-- TASK INSTRUCTIONS --
Please print, exactly as written, the line containing "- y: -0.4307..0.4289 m" and each line after it through the end of the material; pictures stay out.
· · ·
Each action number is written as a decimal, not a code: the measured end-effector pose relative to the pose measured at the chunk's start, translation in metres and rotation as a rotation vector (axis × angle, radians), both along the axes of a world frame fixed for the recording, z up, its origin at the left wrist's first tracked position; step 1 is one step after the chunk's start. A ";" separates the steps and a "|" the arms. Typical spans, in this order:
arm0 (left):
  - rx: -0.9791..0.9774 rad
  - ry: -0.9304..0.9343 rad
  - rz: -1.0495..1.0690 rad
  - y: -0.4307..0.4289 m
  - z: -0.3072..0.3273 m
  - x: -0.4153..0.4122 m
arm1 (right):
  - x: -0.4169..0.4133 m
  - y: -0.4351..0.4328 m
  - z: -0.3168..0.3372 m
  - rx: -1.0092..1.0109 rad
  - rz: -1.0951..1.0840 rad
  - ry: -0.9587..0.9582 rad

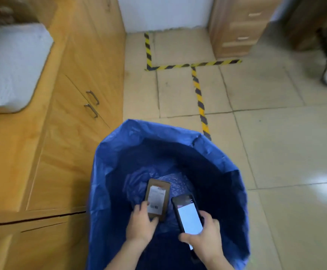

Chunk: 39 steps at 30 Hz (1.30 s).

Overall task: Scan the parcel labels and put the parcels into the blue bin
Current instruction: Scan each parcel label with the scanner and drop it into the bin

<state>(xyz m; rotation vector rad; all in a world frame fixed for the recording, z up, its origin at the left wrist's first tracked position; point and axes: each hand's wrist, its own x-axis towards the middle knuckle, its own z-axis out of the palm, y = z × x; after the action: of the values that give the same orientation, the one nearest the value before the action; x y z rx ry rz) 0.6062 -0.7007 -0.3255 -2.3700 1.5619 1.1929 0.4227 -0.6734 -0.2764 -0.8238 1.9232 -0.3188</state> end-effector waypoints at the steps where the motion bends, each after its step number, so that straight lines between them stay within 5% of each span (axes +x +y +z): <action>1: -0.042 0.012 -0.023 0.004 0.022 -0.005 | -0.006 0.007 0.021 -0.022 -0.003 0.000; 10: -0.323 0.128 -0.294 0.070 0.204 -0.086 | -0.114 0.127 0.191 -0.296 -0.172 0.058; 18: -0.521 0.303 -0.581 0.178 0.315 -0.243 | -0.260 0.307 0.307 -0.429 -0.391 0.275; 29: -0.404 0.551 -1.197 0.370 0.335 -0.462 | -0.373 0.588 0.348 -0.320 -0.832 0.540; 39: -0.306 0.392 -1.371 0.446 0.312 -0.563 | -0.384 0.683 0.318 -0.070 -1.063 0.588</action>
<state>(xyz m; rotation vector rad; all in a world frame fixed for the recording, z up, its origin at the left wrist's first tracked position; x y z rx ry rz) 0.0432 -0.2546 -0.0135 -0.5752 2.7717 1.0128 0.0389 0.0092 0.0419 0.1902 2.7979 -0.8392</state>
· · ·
-- WRITTEN SOLUTION --
  - y: -0.4307..0.4289 m
  - z: -0.3072..0.3273 m
  - x: -0.4153..0.4122 m
arm1 (right):
  - x: -0.4169..0.4133 m
  - y: -0.4351..0.4328 m
  - z: -0.3168..0.3372 m
  - rx: -1.0092..1.0109 rad
  - rz: -1.0951..1.0840 rad
  - ry: -0.9587..0.9582 rad


Chunk: 39 steps at 30 Hz (1.30 s).

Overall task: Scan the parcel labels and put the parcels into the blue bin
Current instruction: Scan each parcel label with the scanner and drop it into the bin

<state>(xyz m; rotation vector rad; all in a world frame fixed for the recording, z up, its origin at the left wrist's first tracked position; point and axes: each hand's wrist, its own x-axis towards the middle knuckle, its own z-axis out of the palm, y = z × x; after the action: of the values that give the same orientation, the one nearest the value before the action; x y z rx ry rz) 0.6062 -0.7007 -0.3255 -2.3700 1.5619 1.1929 0.4227 -0.6734 -0.2764 -0.8238 1.9232 -0.3188</state> end-effector waypoints at the steps where the motion bends, each after its step number, so that straight lines between them stay within 5% of each span (axes +x +y +z): <action>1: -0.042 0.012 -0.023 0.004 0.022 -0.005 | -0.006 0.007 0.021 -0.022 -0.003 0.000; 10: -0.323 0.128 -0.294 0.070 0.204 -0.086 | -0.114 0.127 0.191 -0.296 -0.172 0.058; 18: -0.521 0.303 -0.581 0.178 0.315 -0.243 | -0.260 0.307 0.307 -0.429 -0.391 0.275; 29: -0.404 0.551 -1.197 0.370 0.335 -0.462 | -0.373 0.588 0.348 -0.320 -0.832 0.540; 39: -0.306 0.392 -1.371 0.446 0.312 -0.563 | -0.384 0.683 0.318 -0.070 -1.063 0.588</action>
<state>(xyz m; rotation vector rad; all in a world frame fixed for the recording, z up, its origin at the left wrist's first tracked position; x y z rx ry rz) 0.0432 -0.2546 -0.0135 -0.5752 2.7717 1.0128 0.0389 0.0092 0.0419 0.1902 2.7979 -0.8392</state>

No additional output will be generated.